Lines in the listing that hold the string "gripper" need to be tallied, and the total given alone.
<<<<
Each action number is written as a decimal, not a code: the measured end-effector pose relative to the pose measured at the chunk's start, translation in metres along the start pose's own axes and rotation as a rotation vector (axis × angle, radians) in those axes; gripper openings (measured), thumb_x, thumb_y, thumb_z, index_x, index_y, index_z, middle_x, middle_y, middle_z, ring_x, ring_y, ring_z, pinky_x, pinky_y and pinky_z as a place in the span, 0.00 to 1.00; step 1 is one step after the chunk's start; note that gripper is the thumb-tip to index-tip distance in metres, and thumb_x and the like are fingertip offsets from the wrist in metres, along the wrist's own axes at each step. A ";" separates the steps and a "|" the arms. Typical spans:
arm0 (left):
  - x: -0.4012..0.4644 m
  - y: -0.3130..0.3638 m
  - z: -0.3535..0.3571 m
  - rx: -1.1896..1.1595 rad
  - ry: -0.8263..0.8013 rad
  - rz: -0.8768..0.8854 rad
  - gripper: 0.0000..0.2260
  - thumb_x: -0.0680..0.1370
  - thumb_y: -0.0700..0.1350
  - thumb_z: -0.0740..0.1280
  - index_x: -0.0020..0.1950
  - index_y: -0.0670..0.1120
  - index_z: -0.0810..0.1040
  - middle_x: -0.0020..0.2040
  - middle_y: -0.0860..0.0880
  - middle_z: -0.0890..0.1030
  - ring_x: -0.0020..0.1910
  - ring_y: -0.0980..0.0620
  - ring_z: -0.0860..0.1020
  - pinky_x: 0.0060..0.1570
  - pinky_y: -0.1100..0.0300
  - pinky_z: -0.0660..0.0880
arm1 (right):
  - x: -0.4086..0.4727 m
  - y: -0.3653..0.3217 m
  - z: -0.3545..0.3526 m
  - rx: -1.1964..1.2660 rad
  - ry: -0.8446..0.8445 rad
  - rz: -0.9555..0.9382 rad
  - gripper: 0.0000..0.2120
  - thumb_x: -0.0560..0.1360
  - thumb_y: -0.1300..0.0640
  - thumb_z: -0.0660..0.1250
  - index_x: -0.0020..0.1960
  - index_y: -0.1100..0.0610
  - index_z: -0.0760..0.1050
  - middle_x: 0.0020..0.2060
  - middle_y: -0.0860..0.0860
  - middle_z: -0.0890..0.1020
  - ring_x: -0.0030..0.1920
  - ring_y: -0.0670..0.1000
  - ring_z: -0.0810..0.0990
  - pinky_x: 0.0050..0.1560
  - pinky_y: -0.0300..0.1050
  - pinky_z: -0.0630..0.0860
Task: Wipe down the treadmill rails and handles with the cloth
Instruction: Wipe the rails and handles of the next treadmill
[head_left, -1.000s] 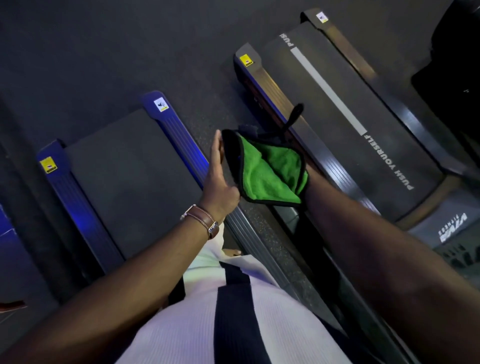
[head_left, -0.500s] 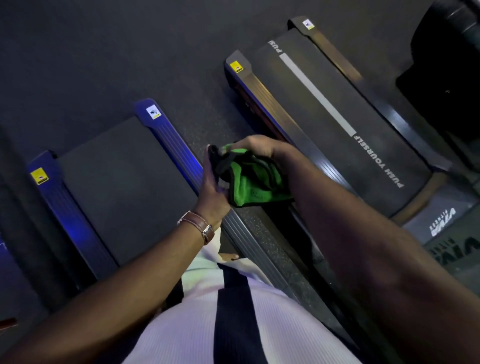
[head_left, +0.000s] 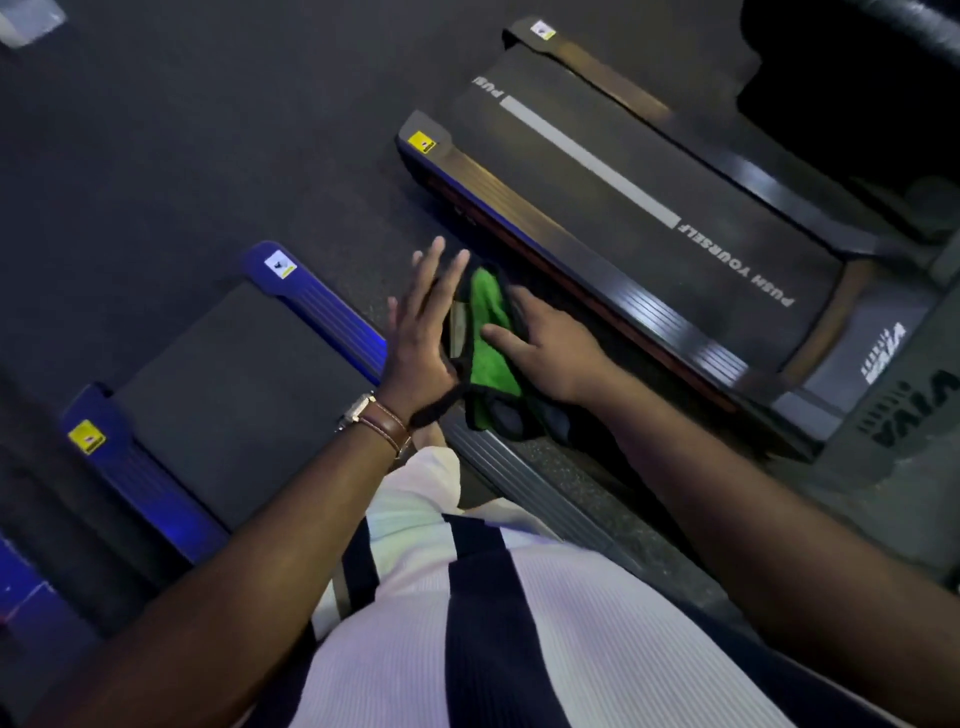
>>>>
■ EXERCISE OUTPUT ■
3